Выбрать главу

Глава 3. Чистяков

Первоначально меня надо было как-то легализовать. И это Чистяков сделал блестяще, в присущей ему утончённой манере. На следующий день он принёс мне справку о рождении, как две капли похожую на ту, что забрали у меня в Вологде, а через несколько дней я был уже обладателем самого что ни на есть настоящего паспорта с пропиской. И всё это ему удалось сделать легко и быстро. Как он говорил мне тогда, для него это сделали люди, которые были ему многим обязаны. Далее он привёл меня на завод и устроил учеником токаря в опытно-конструкторском бюро, в котором трудился сам. Надо сказать, что контролировал он меня безмерно и никуда одного не отпускал. С ребятами дружить запрещал, говорил, что, мол, у этой городской молодёжи одни лишь танцульки в голове, а он сделает из меня настоящего советского человека. Заставлял много читать. При этом книги, которые он мне давал, были систематизированы, то есть подобраны таким образом, чтобы, прочтя одну книгу, я, опираясь на полученные знания, мог без труда понять следующую. Все книги, которые я читал, были изданы ещё до революции, на некоторых стояли экслибрисы знаменитейших петербургских фамилий. По мере чтения этой литературы я понял, что моё умение угадывать или видеть предметы сквозь стены относится к категории белой и чёрной магии. А поняв это, я взглянул на мир совершенно другими глазами. Помимо всего прочего, Чистяков уделял много внимания моему самообразованию в области гипноза и восточной медитации. Читая книги этой тематики, я понял, что многими этими техниками я уже владею и использую их в своей повседневной жизни. Только я не знал раньше, что погружение человека в сон или в состояние оцепенения называется по-научному гипнозом.

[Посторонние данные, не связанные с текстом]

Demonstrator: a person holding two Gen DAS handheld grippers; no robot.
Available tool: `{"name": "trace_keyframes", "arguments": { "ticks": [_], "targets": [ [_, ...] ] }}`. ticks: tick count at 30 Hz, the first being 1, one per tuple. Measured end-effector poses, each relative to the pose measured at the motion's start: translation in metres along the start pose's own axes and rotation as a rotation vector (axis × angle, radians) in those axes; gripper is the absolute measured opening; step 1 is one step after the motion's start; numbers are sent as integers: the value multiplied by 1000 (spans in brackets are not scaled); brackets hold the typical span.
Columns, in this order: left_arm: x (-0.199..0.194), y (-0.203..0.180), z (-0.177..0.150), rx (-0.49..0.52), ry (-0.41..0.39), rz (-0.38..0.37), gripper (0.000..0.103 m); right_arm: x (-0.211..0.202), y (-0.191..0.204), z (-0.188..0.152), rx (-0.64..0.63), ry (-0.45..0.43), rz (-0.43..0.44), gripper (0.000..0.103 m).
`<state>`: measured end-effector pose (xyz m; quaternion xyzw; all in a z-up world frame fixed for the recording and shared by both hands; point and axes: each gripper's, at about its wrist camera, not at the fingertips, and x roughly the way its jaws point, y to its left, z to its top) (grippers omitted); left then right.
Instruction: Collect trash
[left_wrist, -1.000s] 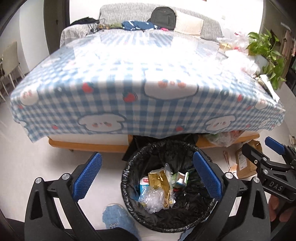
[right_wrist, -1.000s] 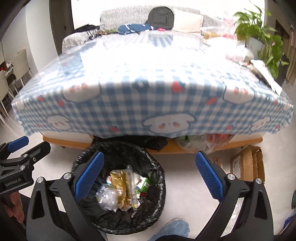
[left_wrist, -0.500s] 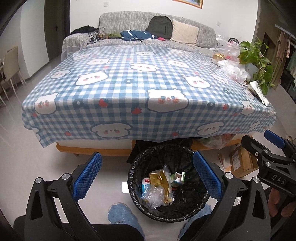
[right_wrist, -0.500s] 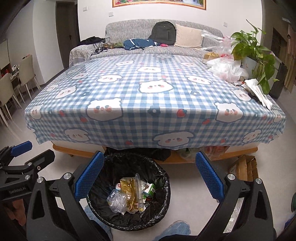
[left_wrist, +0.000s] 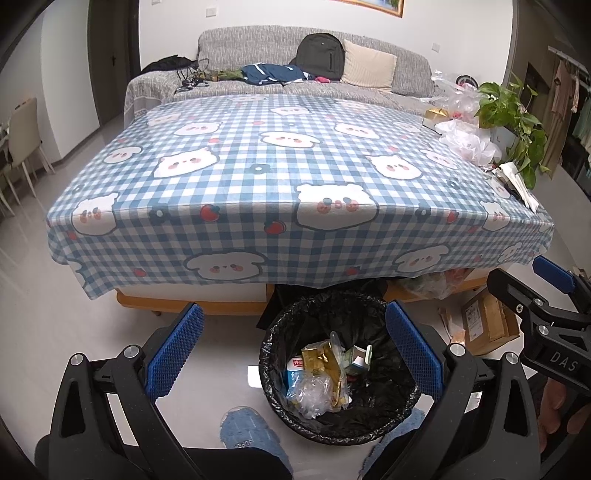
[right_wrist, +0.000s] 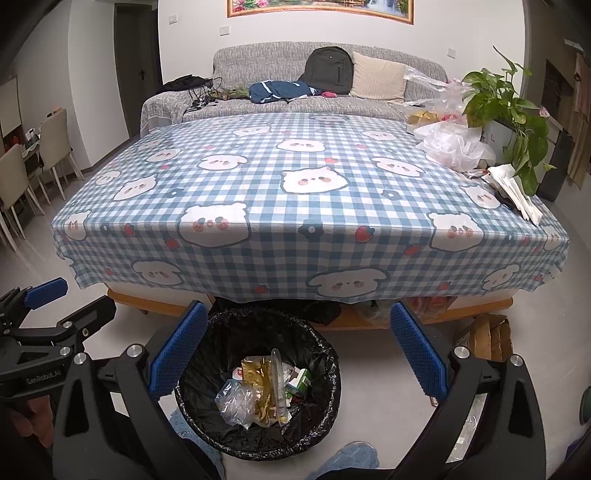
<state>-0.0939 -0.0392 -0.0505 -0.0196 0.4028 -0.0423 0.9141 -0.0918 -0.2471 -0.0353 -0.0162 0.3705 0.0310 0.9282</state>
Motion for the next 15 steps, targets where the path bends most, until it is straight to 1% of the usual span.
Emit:
{"name": "trace_keyframes", "arguments": {
  "ticks": [15],
  "targets": [
    [4, 3, 2, 0, -2, 7, 97, 5, 3, 2, -7, 3, 16, 95]
  ]
}}
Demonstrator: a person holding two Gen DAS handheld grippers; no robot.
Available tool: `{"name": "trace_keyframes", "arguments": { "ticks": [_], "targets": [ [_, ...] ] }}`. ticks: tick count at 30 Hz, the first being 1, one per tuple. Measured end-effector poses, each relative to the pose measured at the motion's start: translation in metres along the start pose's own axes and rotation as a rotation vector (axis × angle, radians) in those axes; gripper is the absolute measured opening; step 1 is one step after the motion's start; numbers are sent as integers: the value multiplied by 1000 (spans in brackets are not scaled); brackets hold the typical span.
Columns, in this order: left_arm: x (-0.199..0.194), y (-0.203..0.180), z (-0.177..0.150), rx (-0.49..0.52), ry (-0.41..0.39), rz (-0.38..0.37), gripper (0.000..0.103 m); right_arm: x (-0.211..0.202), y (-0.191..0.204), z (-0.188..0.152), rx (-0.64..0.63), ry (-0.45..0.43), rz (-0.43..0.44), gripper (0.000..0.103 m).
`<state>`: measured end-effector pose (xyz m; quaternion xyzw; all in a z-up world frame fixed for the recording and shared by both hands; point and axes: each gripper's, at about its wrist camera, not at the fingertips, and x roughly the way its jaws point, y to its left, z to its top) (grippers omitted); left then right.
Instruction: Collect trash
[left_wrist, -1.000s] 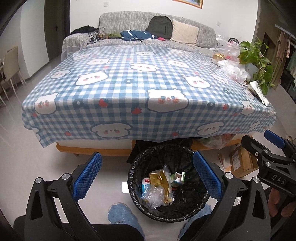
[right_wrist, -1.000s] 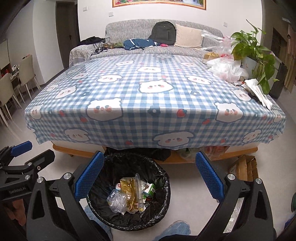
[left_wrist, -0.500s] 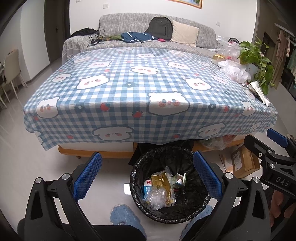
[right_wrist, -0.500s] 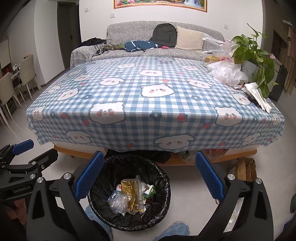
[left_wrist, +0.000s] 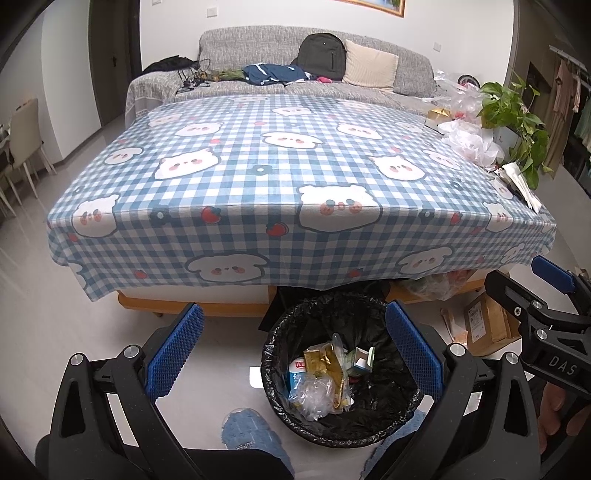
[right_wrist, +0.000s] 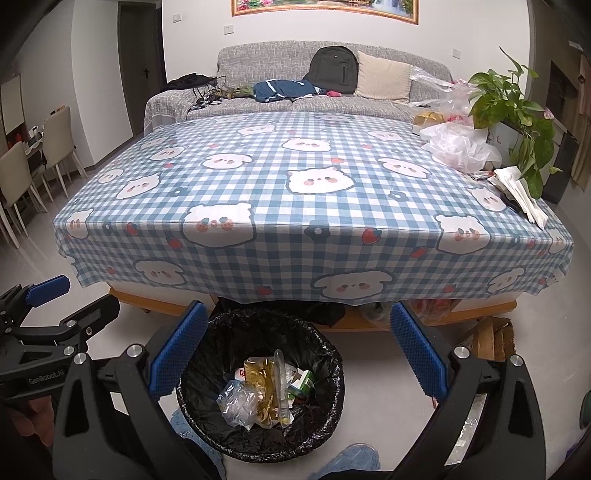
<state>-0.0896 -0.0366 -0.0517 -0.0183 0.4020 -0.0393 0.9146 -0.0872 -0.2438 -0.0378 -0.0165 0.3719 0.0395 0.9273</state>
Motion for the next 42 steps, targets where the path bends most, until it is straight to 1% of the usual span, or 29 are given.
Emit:
{"name": "trace_keyframes", "arguments": {
  "ticks": [11, 15, 19, 24, 29, 33, 36, 42],
  "targets": [
    [2, 4, 1, -9, 7, 9, 97, 2, 3, 2, 5, -4, 7, 95],
    [3, 4, 0, -16, 12, -13, 97, 2, 1, 1, 12, -5, 6, 95],
    [2, -1, 0, 2, 13, 0, 97, 2, 0, 1, 11, -5, 6, 95],
    [1, 0, -1, -12, 10, 21, 97, 2, 0, 1, 11, -3, 7, 95],
    [2, 1, -1, -31, 19, 12, 97, 1, 0, 1, 12, -4, 7, 95],
    [2, -3, -2, -24, 24, -18, 96, 2, 0, 1, 13, -3, 7, 95],
    [1, -9, -2, -2, 18, -9, 96, 1, -1, 1, 14, -4, 6, 95],
    [-1, -10, -2, 6, 0, 5, 96, 1, -1, 1, 13, -4, 6, 95]
  ]
}}
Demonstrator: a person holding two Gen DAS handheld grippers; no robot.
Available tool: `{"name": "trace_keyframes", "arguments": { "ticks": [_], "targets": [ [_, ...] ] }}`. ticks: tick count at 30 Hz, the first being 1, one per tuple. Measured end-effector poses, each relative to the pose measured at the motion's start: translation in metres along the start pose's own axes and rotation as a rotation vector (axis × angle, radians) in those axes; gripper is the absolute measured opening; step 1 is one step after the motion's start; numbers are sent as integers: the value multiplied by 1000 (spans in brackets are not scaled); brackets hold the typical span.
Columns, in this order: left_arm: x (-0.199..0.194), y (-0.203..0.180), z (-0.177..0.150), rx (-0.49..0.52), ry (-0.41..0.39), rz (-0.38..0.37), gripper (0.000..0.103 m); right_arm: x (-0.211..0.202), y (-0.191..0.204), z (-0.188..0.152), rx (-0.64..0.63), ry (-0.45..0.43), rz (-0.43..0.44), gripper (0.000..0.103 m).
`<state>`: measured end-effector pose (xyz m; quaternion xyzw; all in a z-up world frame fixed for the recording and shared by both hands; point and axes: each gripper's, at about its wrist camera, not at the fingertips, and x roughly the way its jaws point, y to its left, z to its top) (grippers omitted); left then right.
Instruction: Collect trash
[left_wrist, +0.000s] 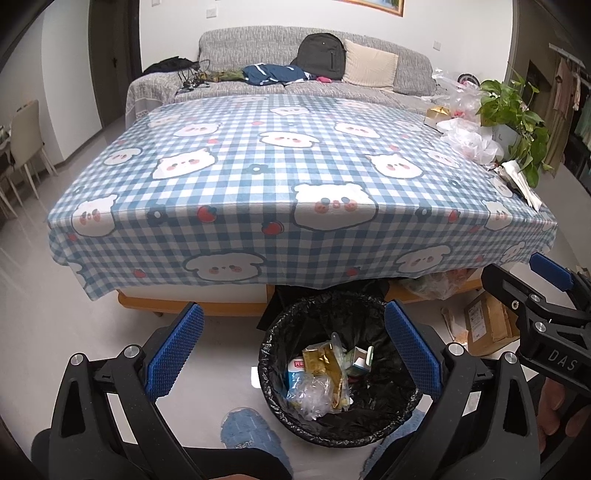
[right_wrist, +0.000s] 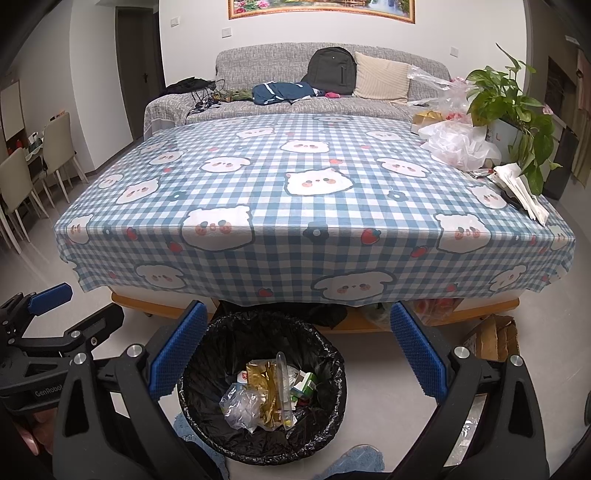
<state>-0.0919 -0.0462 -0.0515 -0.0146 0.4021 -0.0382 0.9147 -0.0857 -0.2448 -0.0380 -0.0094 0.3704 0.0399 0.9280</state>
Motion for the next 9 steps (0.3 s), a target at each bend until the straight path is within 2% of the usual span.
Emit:
{"name": "trace_keyframes", "arguments": {
  "ticks": [9],
  "targets": [
    [-1, 6, 3, -22, -5, 10, 97, 0, 0, 0, 1, 0, 0, 95]
  ]
}}
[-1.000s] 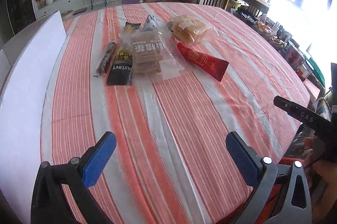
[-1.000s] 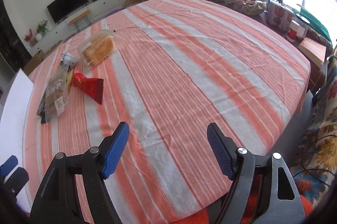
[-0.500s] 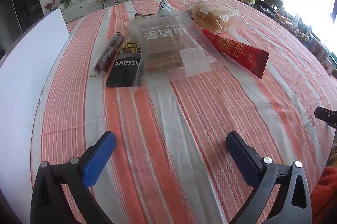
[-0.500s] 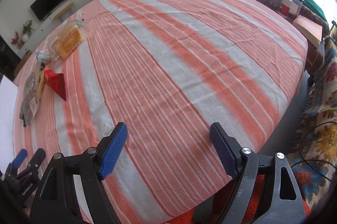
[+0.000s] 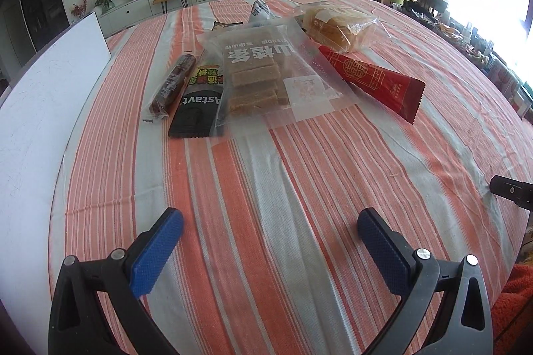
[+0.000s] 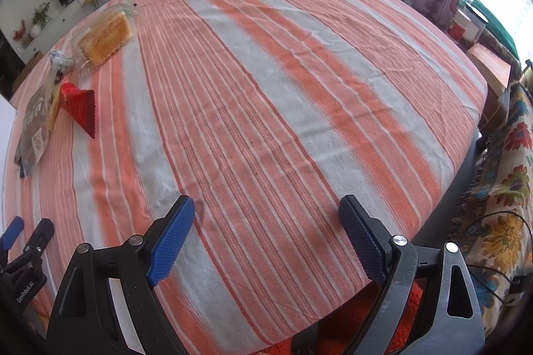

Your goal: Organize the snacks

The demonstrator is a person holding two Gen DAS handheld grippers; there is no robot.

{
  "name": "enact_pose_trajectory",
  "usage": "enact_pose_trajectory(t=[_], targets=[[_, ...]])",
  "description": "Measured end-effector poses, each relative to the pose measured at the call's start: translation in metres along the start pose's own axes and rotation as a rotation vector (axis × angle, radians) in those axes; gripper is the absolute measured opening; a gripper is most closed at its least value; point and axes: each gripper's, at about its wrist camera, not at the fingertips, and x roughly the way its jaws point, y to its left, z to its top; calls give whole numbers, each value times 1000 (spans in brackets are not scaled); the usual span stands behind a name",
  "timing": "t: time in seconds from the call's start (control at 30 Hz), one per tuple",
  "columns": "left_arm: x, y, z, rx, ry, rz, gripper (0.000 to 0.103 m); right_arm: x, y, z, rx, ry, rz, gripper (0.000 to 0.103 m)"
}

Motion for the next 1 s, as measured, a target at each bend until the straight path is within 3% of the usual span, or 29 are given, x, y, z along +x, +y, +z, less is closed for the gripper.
enact_pose_trajectory(t=[1.0], targets=[[0,0,-1,1,0,-1,103,3,5,5,-13,17,-12,94]])
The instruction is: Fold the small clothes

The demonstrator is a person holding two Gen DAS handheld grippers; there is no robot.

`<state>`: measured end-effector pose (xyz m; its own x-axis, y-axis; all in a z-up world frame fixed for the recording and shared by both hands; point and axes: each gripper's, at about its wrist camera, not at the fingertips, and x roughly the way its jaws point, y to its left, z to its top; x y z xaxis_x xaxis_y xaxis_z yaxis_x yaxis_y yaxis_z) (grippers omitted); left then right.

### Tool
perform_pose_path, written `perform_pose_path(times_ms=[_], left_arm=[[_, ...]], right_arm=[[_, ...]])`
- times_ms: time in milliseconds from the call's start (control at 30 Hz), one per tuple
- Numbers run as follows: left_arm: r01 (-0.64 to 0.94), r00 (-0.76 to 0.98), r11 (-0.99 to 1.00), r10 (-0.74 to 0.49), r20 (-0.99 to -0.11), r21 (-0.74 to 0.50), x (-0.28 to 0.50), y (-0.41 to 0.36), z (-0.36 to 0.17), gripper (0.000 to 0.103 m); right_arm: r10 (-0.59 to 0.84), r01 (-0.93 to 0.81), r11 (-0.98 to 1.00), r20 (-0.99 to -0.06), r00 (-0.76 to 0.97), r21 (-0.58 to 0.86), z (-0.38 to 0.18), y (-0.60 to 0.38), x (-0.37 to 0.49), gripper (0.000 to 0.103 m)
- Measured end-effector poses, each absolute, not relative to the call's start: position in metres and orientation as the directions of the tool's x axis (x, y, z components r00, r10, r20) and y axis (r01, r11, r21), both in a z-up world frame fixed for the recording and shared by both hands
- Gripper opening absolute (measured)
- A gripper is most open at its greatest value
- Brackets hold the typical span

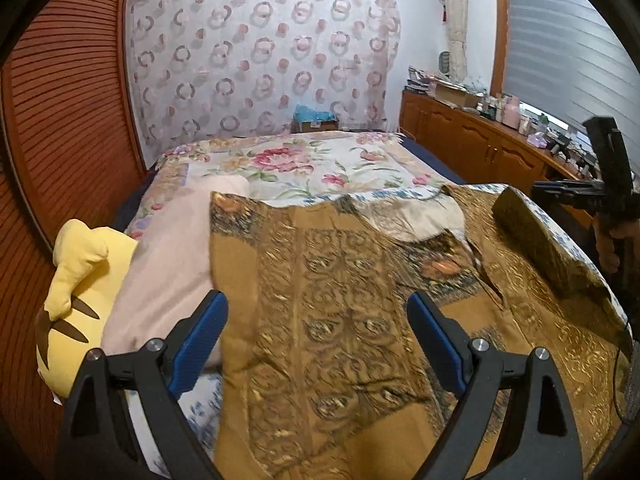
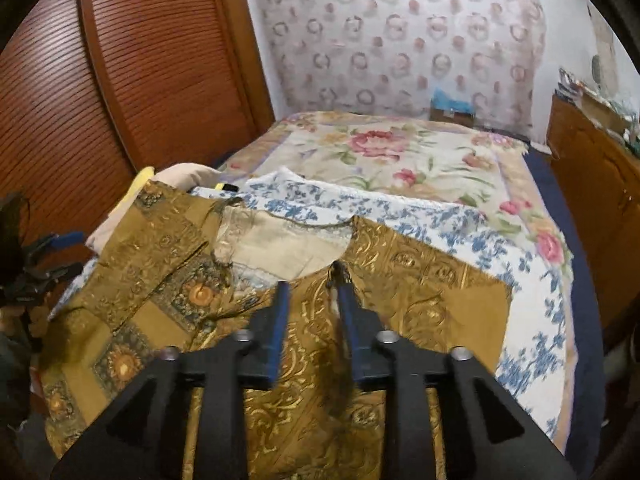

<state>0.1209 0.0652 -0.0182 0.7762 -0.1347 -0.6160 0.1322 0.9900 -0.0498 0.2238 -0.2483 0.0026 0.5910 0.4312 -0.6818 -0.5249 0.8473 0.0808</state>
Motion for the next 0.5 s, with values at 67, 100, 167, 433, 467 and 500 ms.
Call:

Отдельные, непонятные для меня, фрагменты книг Чистяков очень подробно разъяснял, не считаясь со временем. Потом просил повторить, убеждаясь, что я понял материал именно так, как он мне его преподносил. Естественно, об этих наших занятиях не знала ни одна живая душа. По выходным он вытаскивал меня в музеи и там, как опытный экскурсовод, рассказывал о картинах и ювелирных изделиях, представленных в музейных коллекциях. По мере посещения музеев я начал понимать, чего, собственно, хочет от меня Чистяков. А хотел он, чтобы я при посещении дворцов и музеев своим рентгеновским зрением искал в стенах тайники или скрытые от глаз замурованные помещения. Кроме того, он поставил передо мной задачу, чтобы я на расстоянии научился определять подлинность представленных на выставках картин и икон. Первоначально и очень долго у меня ничего не получалось, но по мере многократных тренировок я уловил эту тонкую нить мистицизма, позволяющую мне отличить подлинники от подделок. В подлиннике присутствовала частичка души её создателя, отчего произведение светилось для меня золотистым цветом, а копии были всего лишь мёртвыми чёрно-белыми «фотографиями» оригиналов. При этом, чтобы сделать такое заключение, мне уже не требовалось даже близко подходить к произведению, а достаточно было посмотреть на него с расстояния в десять шагов. Аналогичная картина произошла со мной, когда я начал заниматься исследованием драгоценных камней. Все натуральные камни для меня излучали тепло. Самыми «горячими» камнями были рубины. И чем больше был камень, тем сильнее был его жар. Бриллианты вызывали в моих руках лёгкое холодное покалывание, как будто под руками находился проводник, по которому течёт электрический ток. А вот изумруды ощущались мной как «липкий» камень. Как будто бы их нарочно вымазали сахарным сиропом. С металлами, такими как золото или серебро, было ещё проще. Они просто, как магнит, притягивали мои руки. Если сила притяжения была большая, то это однозначно было золото, а если слабая, то серебро. От моих успехов у Чистякова захватывало дух, и он, потирая ладони, говорил, что нас в скором будущем ждут великие дела. Какие это будут дела, он не уточнял и моментально переводил разговор на другую тему.

Шли годы, и в тридцать восьмом году мне исполнилось восемнадцать лет, и я вместе с другими призывниками переступил порог военкомата. Знаешь, тогда молодёжь искренне грезила авиацией, танками, восхищалась победами Красной армии на Халхин-Голе и в Маньчжурии. И я тоже был подвержен этому массовому порыву и хотел продолжить свою учёбу в танковом училище. Но военный комиссар вынес мне приговор, что из-за моего роста я признан не годным к службе в рядах Красной армии и что свои подвиги я впредь смогу совершать только на трудовом фронте. Не знаю, было ли вмешательство в этот вердикт Чистякова, но мне дали от ворот поворот.